Home visits took about an hour on average and were performed by nurses with an average of 21 years' experience in maternal-child health. Infants were checked for newborn jaundice with a transcutaneous bilirubin meter, and the nurses drew blood if necessary. Nurses helped mothers with breastfeeding concerns and advised them about safe infant sleeping and feeding habits, as well as the nutritional and exercise needs of new mothers. They conducted psychosocial assessments and, according to study leader Ian Paul (responding in an e-mail to AJN), made referrals to community-based programs when indicated.

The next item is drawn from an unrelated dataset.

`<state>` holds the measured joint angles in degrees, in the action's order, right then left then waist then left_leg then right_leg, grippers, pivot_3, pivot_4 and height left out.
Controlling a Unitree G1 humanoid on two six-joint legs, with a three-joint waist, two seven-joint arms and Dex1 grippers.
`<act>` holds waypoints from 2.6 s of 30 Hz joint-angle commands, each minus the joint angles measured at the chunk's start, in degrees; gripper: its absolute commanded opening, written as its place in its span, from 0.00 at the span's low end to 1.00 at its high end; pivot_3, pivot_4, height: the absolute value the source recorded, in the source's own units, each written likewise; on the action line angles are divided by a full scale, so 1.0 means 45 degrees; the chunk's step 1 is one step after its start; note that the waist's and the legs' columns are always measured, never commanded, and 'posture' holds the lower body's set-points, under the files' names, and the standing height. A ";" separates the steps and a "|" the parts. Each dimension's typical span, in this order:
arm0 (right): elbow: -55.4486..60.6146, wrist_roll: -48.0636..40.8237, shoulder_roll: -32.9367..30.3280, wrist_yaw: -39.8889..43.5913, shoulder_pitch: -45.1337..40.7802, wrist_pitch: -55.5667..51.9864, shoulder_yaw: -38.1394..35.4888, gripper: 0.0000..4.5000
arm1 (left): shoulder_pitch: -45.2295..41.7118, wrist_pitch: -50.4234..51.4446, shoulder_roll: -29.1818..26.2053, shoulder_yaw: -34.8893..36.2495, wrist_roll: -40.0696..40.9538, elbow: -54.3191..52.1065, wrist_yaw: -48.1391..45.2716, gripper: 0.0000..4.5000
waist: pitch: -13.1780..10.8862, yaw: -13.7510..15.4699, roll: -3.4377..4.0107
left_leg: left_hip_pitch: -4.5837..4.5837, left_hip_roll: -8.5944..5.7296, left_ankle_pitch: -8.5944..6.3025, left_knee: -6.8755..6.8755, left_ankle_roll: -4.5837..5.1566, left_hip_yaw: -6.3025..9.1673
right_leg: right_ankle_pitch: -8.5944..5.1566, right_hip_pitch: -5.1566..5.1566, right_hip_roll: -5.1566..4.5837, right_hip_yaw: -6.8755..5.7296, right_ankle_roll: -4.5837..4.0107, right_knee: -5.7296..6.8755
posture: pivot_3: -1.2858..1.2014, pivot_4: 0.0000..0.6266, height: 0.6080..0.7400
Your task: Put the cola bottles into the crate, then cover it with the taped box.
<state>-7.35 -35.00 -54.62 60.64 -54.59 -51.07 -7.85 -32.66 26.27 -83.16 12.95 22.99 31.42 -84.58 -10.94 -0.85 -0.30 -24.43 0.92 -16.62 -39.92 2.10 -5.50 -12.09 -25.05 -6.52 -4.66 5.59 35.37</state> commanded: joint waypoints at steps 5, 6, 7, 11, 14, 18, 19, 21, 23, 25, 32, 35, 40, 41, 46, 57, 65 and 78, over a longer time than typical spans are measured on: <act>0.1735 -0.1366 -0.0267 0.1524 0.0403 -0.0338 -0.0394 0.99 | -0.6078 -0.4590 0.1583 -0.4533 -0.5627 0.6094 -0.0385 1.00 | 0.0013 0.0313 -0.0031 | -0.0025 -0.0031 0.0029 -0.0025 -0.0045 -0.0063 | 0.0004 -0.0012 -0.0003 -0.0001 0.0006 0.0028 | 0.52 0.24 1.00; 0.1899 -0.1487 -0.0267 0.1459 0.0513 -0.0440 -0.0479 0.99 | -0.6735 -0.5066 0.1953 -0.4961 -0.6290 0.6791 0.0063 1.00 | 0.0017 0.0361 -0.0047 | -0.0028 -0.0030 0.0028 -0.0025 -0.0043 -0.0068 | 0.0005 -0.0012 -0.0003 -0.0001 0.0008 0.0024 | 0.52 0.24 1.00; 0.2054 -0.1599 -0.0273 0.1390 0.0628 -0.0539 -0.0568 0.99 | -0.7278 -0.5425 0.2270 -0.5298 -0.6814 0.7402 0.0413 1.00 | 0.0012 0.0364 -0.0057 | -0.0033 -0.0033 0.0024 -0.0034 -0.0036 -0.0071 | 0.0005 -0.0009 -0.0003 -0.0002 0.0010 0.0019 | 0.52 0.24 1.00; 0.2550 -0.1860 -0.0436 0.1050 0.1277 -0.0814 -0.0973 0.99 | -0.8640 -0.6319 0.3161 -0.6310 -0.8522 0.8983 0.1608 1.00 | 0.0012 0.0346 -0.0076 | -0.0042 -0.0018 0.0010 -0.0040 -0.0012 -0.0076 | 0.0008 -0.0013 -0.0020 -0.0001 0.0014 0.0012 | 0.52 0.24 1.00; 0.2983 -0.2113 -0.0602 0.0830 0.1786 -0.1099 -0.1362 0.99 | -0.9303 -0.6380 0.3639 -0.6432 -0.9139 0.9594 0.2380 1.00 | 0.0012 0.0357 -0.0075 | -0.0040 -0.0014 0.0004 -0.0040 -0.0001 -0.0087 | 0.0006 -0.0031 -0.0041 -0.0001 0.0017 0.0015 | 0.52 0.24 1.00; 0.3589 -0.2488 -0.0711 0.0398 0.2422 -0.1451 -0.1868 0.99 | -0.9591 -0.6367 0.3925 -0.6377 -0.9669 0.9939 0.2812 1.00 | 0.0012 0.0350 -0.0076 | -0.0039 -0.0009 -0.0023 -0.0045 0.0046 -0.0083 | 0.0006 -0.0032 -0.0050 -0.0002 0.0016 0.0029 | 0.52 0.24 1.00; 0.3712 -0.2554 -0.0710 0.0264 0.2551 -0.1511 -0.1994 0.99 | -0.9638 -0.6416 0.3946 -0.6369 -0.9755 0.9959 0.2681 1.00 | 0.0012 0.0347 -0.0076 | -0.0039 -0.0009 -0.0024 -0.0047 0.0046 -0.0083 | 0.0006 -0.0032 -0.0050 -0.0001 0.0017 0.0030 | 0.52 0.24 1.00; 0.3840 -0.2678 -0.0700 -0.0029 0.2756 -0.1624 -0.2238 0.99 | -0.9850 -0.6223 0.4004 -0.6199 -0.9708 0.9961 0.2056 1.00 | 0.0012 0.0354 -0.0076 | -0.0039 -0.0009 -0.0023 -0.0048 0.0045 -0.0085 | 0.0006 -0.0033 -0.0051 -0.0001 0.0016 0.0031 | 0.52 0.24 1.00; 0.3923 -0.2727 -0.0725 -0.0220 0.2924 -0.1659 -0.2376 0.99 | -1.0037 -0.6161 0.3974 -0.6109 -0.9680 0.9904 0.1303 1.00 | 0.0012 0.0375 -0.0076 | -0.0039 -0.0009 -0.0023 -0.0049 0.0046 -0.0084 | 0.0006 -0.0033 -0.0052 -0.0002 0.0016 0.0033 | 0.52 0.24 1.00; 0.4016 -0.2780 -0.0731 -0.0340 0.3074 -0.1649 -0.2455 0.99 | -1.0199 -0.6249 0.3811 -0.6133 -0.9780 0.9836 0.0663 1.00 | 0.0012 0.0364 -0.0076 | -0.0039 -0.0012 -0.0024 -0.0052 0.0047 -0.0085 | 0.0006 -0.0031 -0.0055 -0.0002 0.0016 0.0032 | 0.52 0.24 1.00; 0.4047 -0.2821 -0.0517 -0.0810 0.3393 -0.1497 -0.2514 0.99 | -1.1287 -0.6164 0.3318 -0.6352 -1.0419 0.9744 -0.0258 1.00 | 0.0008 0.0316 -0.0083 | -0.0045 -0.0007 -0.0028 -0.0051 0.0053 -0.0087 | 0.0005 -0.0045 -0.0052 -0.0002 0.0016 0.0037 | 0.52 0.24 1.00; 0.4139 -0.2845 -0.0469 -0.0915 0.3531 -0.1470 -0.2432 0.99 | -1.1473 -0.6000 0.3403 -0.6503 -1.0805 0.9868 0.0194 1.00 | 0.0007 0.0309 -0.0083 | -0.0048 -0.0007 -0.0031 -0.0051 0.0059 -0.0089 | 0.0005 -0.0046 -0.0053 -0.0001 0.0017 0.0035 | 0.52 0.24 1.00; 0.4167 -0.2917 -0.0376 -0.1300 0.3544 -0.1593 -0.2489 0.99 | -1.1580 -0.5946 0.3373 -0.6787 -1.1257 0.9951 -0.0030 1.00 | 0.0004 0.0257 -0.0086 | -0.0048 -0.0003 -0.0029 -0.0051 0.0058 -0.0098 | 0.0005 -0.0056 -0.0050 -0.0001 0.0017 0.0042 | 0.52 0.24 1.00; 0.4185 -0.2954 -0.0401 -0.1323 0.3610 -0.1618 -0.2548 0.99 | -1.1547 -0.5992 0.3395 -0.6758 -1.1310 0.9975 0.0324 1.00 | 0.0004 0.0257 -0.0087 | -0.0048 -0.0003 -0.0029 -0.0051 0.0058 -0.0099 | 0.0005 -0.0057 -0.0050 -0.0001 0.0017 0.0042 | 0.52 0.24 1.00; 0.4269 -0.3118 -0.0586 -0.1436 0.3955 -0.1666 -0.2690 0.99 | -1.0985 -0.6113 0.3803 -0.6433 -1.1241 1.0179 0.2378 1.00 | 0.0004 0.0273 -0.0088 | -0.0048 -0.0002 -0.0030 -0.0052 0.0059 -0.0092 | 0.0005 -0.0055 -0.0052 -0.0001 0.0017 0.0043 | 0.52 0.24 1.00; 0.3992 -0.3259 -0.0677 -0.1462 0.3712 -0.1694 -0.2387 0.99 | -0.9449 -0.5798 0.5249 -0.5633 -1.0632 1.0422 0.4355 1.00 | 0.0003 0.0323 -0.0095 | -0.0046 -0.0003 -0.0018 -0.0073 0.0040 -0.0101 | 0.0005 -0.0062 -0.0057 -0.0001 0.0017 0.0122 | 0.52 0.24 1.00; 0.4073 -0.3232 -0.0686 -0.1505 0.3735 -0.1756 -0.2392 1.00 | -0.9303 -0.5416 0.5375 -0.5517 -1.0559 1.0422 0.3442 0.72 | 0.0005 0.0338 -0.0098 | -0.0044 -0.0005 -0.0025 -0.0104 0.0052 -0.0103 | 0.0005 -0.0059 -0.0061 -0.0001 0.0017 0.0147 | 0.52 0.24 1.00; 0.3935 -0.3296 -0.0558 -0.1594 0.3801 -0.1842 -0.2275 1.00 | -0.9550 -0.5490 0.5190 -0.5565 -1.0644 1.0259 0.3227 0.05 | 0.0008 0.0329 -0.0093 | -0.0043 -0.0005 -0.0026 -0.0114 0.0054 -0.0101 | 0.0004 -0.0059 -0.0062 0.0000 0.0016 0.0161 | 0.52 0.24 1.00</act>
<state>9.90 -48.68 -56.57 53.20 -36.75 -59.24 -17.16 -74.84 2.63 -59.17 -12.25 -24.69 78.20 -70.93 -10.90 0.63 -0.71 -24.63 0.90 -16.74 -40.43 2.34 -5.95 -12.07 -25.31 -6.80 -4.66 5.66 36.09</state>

Home newborn visits are an alternative that can bridge the gap between nursery care and primary care, especially in areas where access to timely postdischarge care is limited. "Many health care providers are not aware that this service is available," said Paul. "Our paper supports home visits as a good model of care."-Carol Potera




Paul IM, et al. Arch Pediatr Adolesc Med. 2011 Nov 7, [Epub ahead of print].